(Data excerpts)
————

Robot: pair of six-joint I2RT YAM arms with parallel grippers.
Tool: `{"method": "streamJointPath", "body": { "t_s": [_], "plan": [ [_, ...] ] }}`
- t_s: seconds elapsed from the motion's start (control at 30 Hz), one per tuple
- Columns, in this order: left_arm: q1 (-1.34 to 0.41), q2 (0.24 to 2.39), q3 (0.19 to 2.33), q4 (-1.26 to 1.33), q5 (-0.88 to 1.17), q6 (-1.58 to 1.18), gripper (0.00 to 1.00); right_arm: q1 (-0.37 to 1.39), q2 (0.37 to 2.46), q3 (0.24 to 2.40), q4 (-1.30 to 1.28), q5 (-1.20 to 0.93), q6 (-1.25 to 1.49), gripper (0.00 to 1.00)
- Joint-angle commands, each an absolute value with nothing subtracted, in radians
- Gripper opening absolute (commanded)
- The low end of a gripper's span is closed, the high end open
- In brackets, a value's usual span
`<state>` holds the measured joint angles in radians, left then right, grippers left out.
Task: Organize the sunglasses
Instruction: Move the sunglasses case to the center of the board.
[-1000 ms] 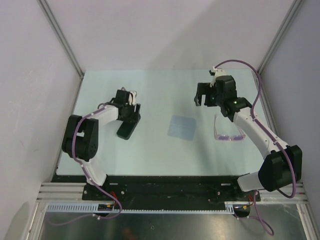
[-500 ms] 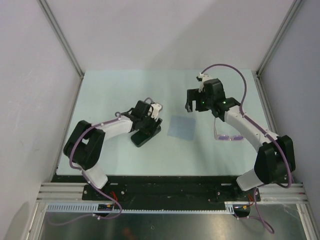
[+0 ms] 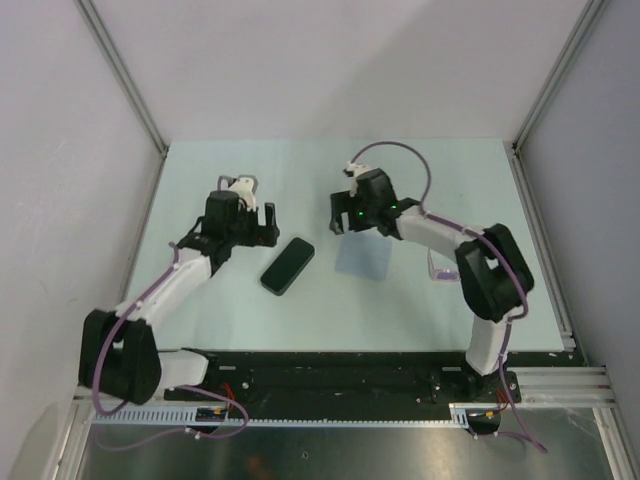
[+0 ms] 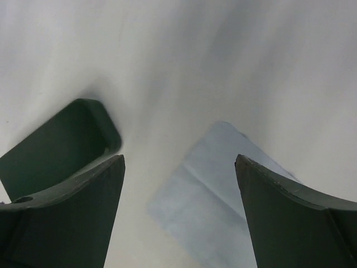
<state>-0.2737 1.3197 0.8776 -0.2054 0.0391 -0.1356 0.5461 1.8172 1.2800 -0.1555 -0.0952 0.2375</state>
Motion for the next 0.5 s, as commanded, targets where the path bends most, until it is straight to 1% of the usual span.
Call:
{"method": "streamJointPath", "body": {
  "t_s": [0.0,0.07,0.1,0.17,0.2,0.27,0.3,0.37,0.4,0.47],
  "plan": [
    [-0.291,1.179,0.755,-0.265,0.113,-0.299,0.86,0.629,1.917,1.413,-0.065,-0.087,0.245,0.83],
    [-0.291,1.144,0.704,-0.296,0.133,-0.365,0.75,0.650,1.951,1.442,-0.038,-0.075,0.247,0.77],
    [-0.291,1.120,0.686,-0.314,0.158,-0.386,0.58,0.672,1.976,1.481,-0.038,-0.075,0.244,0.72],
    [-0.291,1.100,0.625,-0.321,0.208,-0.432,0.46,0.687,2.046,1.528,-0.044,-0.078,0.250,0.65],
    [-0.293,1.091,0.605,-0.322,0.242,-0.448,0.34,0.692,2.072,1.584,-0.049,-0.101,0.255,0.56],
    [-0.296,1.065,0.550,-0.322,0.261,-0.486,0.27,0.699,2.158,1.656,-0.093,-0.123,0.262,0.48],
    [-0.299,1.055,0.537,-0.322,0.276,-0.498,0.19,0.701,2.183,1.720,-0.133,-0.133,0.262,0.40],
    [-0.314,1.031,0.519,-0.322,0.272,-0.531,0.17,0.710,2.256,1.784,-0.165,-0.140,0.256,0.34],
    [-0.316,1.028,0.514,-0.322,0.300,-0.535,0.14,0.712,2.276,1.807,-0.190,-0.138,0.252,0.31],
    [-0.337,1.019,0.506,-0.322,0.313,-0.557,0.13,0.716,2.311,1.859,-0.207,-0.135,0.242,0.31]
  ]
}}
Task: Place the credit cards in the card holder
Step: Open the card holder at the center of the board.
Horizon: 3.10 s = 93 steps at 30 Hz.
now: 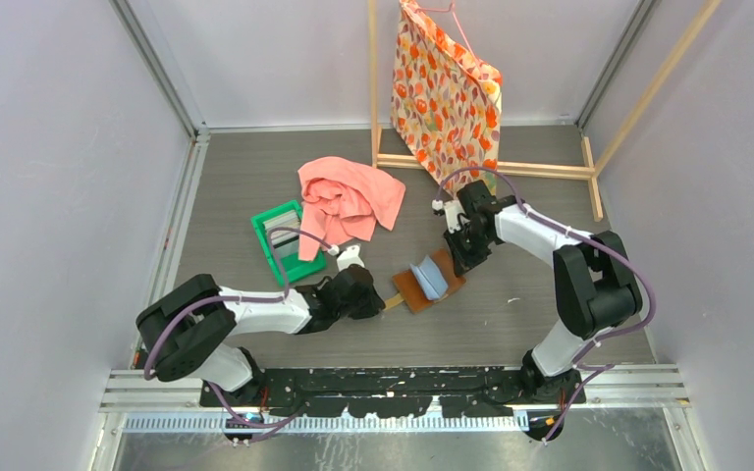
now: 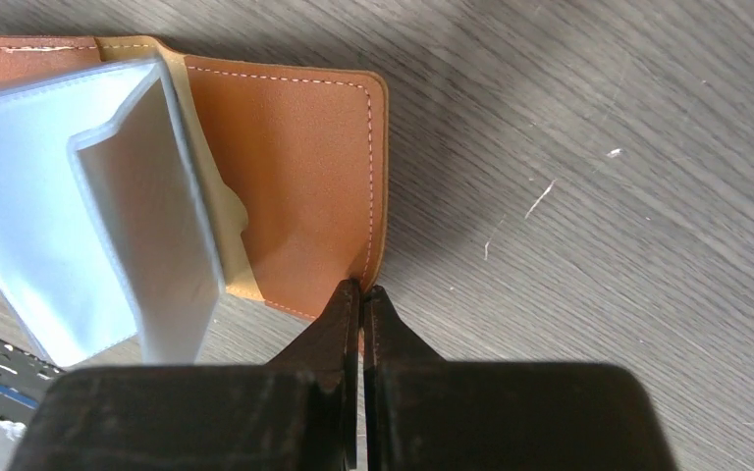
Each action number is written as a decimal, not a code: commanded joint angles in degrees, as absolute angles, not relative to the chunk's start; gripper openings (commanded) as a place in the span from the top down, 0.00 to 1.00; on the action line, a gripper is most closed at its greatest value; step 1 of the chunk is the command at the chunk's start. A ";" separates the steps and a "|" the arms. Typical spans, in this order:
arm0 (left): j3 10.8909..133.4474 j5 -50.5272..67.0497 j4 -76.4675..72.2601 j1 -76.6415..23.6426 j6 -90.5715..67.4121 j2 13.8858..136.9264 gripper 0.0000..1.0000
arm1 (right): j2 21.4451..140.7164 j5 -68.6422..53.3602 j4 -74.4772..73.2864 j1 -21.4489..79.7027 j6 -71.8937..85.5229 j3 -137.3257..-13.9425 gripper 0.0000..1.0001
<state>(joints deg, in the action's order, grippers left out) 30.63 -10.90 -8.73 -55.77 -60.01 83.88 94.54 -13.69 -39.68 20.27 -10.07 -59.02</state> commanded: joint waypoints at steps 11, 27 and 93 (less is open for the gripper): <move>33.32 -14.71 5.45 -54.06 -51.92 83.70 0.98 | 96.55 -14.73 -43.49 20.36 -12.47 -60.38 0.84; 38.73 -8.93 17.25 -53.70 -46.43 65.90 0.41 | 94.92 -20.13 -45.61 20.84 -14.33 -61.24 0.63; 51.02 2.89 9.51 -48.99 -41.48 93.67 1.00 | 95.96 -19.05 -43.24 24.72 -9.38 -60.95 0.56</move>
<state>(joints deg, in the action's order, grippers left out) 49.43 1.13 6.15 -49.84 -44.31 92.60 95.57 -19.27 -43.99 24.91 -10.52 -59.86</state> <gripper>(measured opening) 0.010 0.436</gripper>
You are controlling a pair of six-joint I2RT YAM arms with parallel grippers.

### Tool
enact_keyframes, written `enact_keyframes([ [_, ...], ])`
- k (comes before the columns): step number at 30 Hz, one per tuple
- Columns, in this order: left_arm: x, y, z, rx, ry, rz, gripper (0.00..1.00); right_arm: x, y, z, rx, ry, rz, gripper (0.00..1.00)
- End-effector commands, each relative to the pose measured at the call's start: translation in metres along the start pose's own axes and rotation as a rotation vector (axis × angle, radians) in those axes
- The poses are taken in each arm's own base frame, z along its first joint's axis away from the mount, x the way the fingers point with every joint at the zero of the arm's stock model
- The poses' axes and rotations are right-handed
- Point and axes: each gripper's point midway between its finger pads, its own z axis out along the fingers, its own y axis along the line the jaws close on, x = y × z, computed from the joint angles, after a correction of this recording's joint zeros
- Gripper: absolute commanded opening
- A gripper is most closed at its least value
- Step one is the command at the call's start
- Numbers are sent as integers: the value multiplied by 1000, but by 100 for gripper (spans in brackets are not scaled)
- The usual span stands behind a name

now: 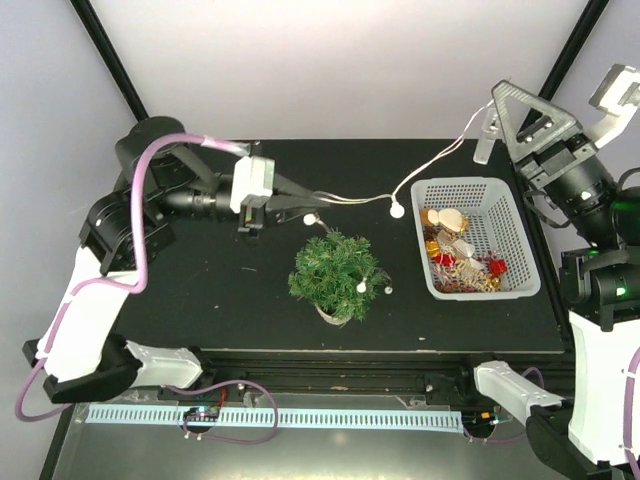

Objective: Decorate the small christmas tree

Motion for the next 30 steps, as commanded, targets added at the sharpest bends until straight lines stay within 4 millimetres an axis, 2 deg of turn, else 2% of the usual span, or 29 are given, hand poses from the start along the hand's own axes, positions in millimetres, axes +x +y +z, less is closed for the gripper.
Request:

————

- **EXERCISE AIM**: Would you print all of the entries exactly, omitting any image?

- **RESPONSE BELOW**:
Robot: pair of six-joint I2RT YAM arms with parallel grippers.
Tool: `{"method": "streamJointPath", "body": { "t_s": [_], "plan": [ [_, ...] ] }}`
- t_s: seconds elapsed from the motion's start (control at 30 Hz), one per tuple
- Columns, in this order: left_arm: q1 (-1.34 to 0.41), q2 (0.24 to 2.39), q3 (0.19 to 2.33), q4 (-1.26 to 1.33), q5 (-0.88 to 1.17), q6 (-1.58 to 1.18), gripper (0.00 to 1.00); right_arm: q1 (-0.37 to 1.39), q2 (0.37 to 2.46), q3 (0.24 to 2.40), q4 (-1.30 to 1.28), q5 (-1.20 to 0.93), q6 (-1.25 to 1.49), gripper (0.00 to 1.00)
- Joint-angle commands, each an absolute value with nothing subtracted, in radians
- Gripper opening absolute (commanded)
- The low end of a gripper's span is closed, the high end open
- In brackets, a value's usual span
`<state>` holds the measured joint angles in radians, left then right, grippers left out.
Task: Organize the sunglasses
Instruction: Move the sunglasses case to the center of the board.
[-1000 ms] 
[-500 ms] 
[+0 ms] 
[+0 ms] 
<state>-0.2737 1.3197 0.8776 -0.2054 0.0391 -0.1356 0.5461 1.8172 1.2800 -0.1555 -0.0952 0.2375</state>
Motion for the next 0.5 s, as commanded, targets where the path bends most, until it is straight to 1% of the usual span.
Call:
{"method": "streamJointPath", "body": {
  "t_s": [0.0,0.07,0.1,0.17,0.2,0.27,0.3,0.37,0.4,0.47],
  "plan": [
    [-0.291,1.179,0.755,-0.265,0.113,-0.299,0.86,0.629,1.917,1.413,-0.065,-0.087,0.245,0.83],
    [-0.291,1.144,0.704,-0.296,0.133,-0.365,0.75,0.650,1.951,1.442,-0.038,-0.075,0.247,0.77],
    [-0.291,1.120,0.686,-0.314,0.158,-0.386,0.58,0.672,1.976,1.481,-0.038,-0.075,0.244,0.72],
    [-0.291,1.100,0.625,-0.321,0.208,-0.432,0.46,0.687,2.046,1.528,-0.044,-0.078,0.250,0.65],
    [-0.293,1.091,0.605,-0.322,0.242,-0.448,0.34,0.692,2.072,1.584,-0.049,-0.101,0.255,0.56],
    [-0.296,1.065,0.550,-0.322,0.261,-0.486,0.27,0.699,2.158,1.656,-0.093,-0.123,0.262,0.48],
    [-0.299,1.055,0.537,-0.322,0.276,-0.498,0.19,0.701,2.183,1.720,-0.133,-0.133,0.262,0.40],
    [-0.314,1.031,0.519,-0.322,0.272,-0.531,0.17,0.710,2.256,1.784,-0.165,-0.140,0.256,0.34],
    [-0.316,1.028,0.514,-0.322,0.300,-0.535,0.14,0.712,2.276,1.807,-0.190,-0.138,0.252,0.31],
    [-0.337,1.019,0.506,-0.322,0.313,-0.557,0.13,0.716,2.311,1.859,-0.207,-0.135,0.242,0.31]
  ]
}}
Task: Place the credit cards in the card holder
Step: Open the card holder at the center of the board.
Horizon: 3.10 s = 93 steps at 30 Hz.
now: 
now: 
Each action number is written as a decimal, not a code: commanded joint angles in degrees, as absolute angles, not relative to the chunk's start; gripper openings (commanded) as a place in the span from the top down, 0.00 to 1.00; on the action line, a gripper is most closed at its greatest value; step 1 of the chunk is the command at the chunk's start. A ";" separates the steps and a "|" the arms. Typical spans, in this order:
arm0 (left): j3 10.8909..133.4474 j5 -50.5272..67.0497 j4 -76.4675..72.2601 j1 -76.6415..23.6426 j6 -90.5715..67.4121 j2 13.8858..136.9264 gripper 0.0000..1.0000
arm1 (right): j2 21.4451..140.7164 j5 -68.6422..53.3602 j4 -74.4772..73.2864 j1 -21.4489..79.7027 j6 -71.8937..85.5229 j3 -137.3257..-13.9425 gripper 0.0000..1.0001
<state>(joints deg, in the action's order, grippers left out) 30.63 -10.90 -8.73 -55.77 -60.01 83.88 94.54 -13.69 -39.68 20.27 -10.07 -59.02</state> commanded: joint waypoints at steps 11, 27 and 93 (less is open for the gripper): <move>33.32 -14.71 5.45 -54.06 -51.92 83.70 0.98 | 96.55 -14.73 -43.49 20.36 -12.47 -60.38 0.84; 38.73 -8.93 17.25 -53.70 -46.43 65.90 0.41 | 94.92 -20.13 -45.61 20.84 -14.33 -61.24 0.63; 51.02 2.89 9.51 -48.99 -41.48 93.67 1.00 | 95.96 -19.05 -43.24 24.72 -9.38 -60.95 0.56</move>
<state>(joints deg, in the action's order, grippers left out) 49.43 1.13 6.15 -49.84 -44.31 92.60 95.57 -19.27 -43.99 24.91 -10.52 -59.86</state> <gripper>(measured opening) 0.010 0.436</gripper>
You are controlling a pair of six-joint I2RT YAM arms with parallel grippers.

### Tool
enact_keyframes, written `enact_keyframes([ [_, ...], ])`
- k (comes before the columns): step number at 30 Hz, one per tuple
- Columns, in this order: left_arm: x, y, z, rx, ry, rz, gripper (0.00..1.00); right_arm: x, y, z, rx, ry, rz, gripper (0.00..1.00)
- End-effector commands, each relative to the pose measured at the call's start: translation in metres along the start pose's own axes and rotation as a rotation vector (axis × angle, radians) in those axes
- The poses are taken in each arm's own base frame, z along its first joint's axis away from the mount, x the way the fingers point with every joint at the zero of the arm's stock model
- The poses' axes and rotations are right-handed
- Point and axes: each gripper's point midway between its finger pads, its own z axis out along the fingers, its own y axis along the line the jaws close on, x = y × z, computed from the joint angles, after a correction of this recording's joint zeros
- Gripper: absolute commanded opening
- A gripper is most closed at its least value
- Step one is the command at the call's start
- Numbers are sent as integers: the value multiplied by 1000, but by 100 for gripper (spans in brackets are not scaled)
- The usual span stands behind a name

now: 

Objective: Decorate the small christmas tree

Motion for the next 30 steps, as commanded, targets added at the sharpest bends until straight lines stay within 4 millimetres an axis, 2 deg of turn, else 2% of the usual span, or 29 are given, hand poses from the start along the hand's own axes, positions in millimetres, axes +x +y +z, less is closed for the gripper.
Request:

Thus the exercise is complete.